I remember the luddite in me creeping out when the early auto-focus SLRs came into stock. If you didn't know how to do everything manually you were cheating and it also went against the slogan on the sign my colleague, Graham, had hung over the counter.

"People that think they know it all really annoy those of us that do."

Oh, misguided youthful arrogance.

We did all our own black and white developing but the colour stuff was sent out to a nearby Kodak lab. Going through the customers prints each morning over coffee was a great routine to start each day. In amongst the standard Christmas-tree-at-each-end-of-the-roll-with-a-Summer-holiday-in-the-middle order you would occaisionally find a remarkable gem. Adult nappy parties were a favourite.

There were some interesting characters that used to come in regularly. My favourite was The Astronomer. This chap used to bring in a bag of rolls of film like clockwork on the same day each week. He'd tell us that he'd been taking pictures of the planets and the Moon but the next day when the prints came back it was always the same thing. Picture after picture of Patrick Moore taken off the television whilst presenting 'The Sky at Night' complete with flicker lines.

The camera-loving public are an odd bunch. One chap walked in with bucket full of oil and put it on the counter. When asked what he wanted he rolled up a sleeve and plunged his hand in to retrieve a Canon AE1. He stood there looking at me, waiting for a response. I informed him it was knackered. He then explained that he had dropped it in the sea and had prevented it from being knackered by putting it in the oil, "...to protect it from the salt water."

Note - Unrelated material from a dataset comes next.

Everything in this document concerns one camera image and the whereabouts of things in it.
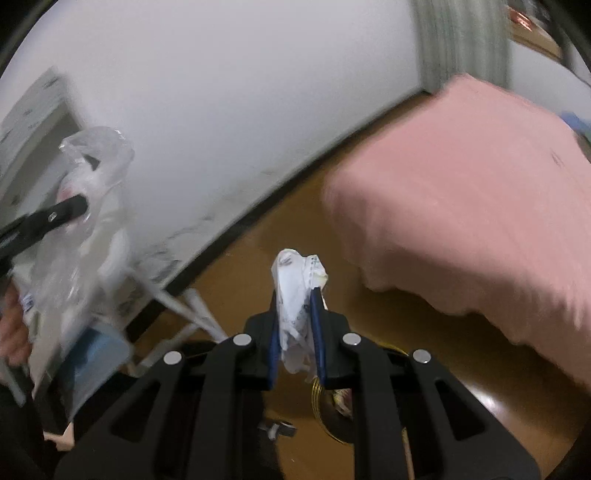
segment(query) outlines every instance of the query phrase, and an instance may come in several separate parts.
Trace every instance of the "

As we sold second-hand equipment, kids would regularly come into the shop with bags of gear that they had clearly stolen and asking how much we'd give them for it. They had no idea what they had and it was a cheap way of getting your hands on some serious equipment. I know...I know...

Like all good things it had to come to an end. Graham got a proper job and the Manager, Simon, stole a week's takings and ran off to Spain. I think I lasted about a month after the new manager took the sign down. It just wasn't fun anymore.

Mind you, neither was much else that followed.



Opportunity Knocks.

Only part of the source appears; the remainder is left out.